Sobreviver é existir. Não há racionalidade na existência, somente sensações e experimento. De onde partimos, até onde chegamos, já nos modificamos – a origem e destino também. Essa é nossa angústia existencial – sem a compreensão de um sentido, cuja única resposta é a liberdade.

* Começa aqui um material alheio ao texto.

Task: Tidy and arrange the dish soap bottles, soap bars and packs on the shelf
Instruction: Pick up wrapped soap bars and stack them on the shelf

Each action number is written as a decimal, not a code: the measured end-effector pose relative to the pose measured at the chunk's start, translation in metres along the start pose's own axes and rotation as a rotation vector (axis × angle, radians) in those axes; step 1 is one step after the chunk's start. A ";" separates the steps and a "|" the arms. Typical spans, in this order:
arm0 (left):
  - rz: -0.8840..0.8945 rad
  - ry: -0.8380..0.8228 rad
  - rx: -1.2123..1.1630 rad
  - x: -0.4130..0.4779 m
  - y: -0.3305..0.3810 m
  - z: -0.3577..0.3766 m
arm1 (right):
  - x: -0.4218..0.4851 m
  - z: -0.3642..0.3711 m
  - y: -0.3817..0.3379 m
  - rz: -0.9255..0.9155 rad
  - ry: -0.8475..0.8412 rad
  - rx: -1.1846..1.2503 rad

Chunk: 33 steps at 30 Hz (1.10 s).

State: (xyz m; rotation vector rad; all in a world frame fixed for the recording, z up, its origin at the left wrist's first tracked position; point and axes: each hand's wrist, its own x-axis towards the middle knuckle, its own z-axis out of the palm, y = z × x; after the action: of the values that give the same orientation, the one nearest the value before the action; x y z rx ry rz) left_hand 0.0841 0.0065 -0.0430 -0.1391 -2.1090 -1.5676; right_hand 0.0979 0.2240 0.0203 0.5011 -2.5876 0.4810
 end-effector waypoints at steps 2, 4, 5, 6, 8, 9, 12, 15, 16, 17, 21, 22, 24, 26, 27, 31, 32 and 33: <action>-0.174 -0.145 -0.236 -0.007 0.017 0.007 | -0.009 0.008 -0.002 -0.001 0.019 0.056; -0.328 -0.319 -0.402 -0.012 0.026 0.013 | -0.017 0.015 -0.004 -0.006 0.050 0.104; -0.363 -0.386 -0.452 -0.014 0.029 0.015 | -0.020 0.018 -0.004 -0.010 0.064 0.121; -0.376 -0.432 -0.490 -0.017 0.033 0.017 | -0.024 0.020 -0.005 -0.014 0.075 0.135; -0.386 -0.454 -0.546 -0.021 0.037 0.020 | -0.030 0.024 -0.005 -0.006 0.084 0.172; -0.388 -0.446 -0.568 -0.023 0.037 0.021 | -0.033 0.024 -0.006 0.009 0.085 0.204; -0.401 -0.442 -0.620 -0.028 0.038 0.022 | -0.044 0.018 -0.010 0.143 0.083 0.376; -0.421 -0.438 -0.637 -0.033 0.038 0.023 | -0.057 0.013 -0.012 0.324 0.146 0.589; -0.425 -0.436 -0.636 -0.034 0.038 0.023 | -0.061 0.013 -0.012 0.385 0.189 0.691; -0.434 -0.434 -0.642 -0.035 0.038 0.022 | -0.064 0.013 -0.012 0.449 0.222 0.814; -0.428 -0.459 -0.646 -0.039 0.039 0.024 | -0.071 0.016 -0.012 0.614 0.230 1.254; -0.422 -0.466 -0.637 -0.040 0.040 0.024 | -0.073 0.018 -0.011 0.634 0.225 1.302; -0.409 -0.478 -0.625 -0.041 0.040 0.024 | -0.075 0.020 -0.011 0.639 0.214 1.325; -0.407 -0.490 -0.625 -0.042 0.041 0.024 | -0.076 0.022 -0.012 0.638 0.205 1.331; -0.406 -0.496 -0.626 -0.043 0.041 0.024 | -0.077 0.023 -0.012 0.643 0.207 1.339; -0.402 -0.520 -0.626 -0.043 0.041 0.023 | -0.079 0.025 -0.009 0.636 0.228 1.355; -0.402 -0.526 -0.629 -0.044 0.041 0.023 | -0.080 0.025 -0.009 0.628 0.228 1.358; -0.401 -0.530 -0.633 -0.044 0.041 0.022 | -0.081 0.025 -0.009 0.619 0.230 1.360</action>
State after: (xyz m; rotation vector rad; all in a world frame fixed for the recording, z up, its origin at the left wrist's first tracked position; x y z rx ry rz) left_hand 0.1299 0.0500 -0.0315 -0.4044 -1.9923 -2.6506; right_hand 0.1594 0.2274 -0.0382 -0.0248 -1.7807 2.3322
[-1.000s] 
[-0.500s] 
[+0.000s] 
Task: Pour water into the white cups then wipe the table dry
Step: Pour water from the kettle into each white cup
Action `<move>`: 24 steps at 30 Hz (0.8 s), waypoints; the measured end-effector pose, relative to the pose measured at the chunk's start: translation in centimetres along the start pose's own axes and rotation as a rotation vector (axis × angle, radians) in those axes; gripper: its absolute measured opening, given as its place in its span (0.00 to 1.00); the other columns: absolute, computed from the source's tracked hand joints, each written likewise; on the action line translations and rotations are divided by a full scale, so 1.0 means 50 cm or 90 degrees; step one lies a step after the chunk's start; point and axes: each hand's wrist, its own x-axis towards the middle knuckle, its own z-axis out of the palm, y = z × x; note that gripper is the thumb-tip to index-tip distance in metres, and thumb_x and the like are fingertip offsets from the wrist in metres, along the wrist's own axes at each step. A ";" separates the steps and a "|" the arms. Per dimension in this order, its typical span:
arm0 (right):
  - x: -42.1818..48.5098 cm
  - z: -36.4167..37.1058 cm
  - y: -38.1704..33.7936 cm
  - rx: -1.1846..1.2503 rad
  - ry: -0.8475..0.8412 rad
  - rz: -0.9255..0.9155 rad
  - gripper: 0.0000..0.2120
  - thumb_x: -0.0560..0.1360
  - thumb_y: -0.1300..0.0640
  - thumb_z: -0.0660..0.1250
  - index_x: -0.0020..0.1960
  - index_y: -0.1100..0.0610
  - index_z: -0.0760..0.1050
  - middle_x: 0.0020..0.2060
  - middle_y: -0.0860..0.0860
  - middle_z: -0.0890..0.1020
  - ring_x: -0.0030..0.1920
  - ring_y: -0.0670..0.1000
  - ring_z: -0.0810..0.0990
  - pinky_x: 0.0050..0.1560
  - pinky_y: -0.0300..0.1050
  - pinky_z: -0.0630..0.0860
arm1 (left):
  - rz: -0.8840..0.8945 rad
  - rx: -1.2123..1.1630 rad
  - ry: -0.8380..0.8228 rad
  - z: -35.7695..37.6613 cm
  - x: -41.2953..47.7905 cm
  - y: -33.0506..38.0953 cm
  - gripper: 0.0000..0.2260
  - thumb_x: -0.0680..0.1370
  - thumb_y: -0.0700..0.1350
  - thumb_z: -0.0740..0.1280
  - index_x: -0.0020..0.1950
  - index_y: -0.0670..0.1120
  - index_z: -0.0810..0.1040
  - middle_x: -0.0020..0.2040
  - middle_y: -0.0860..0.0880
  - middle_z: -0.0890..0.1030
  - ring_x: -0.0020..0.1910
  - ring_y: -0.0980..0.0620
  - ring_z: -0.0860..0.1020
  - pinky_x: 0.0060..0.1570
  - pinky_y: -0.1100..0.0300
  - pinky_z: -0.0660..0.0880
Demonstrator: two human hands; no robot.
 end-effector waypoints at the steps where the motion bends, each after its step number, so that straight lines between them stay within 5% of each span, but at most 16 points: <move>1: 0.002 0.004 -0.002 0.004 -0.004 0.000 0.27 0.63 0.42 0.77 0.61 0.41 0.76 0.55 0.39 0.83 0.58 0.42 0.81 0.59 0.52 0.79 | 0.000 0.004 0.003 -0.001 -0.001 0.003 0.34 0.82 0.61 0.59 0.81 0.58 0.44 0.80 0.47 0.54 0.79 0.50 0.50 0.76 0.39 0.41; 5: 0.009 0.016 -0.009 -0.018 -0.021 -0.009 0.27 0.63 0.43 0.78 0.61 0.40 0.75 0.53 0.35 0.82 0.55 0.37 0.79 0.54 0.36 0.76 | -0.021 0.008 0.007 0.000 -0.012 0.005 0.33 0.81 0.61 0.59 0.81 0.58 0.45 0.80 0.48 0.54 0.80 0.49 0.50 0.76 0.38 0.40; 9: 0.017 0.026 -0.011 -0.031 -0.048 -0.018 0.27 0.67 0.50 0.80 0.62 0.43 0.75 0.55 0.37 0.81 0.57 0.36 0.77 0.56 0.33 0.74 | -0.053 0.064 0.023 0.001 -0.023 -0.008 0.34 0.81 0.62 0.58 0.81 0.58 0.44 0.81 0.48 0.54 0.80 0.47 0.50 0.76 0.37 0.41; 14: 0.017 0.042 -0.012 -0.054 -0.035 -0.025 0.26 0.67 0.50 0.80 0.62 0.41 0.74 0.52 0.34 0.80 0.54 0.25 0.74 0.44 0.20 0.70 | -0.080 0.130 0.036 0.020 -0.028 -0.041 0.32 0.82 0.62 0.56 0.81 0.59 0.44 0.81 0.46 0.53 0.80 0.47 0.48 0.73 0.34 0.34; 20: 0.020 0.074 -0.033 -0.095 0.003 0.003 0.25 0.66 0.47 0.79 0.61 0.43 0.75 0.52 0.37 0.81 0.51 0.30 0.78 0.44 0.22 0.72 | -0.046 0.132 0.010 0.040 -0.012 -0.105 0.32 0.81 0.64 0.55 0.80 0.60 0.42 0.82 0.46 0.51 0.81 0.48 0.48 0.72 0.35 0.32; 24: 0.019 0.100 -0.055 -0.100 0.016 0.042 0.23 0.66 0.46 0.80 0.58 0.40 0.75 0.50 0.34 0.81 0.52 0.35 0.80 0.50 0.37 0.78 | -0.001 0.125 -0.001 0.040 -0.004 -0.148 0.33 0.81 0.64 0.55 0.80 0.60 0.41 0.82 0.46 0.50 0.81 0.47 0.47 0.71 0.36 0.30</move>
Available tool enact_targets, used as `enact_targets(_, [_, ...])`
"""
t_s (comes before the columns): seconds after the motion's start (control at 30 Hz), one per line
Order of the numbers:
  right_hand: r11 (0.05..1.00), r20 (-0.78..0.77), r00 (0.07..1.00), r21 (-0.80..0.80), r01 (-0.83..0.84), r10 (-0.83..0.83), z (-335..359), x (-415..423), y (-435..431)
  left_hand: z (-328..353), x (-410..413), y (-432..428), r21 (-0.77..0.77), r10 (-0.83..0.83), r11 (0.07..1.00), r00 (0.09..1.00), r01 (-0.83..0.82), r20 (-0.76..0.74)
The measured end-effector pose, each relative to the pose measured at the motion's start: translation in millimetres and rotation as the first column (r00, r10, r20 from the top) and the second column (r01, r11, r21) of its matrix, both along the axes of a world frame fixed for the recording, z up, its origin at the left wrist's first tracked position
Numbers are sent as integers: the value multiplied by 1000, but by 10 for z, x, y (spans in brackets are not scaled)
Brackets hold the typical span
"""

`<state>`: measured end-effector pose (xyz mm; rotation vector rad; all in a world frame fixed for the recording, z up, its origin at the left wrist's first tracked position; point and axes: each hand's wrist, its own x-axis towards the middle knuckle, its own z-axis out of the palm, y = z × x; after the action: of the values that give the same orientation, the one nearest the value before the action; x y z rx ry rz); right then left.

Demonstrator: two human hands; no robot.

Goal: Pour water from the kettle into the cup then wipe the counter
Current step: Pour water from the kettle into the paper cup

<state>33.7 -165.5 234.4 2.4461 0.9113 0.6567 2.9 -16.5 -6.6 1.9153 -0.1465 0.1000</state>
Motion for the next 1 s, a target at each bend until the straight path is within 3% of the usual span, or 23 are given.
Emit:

A liberdade que explode quando se exclama: “ide! Tendes estradas, jardins, canteiros, pátria, tetos, regras, tratados, filósofos e sábios… Eu tenho a minha Loucura! Levanto-a, como um facho, a arder na noite escura, e sinto espuma, sangue e cânticos nos lábios. Deus e o Diabo é que guiam, mais ninguém!”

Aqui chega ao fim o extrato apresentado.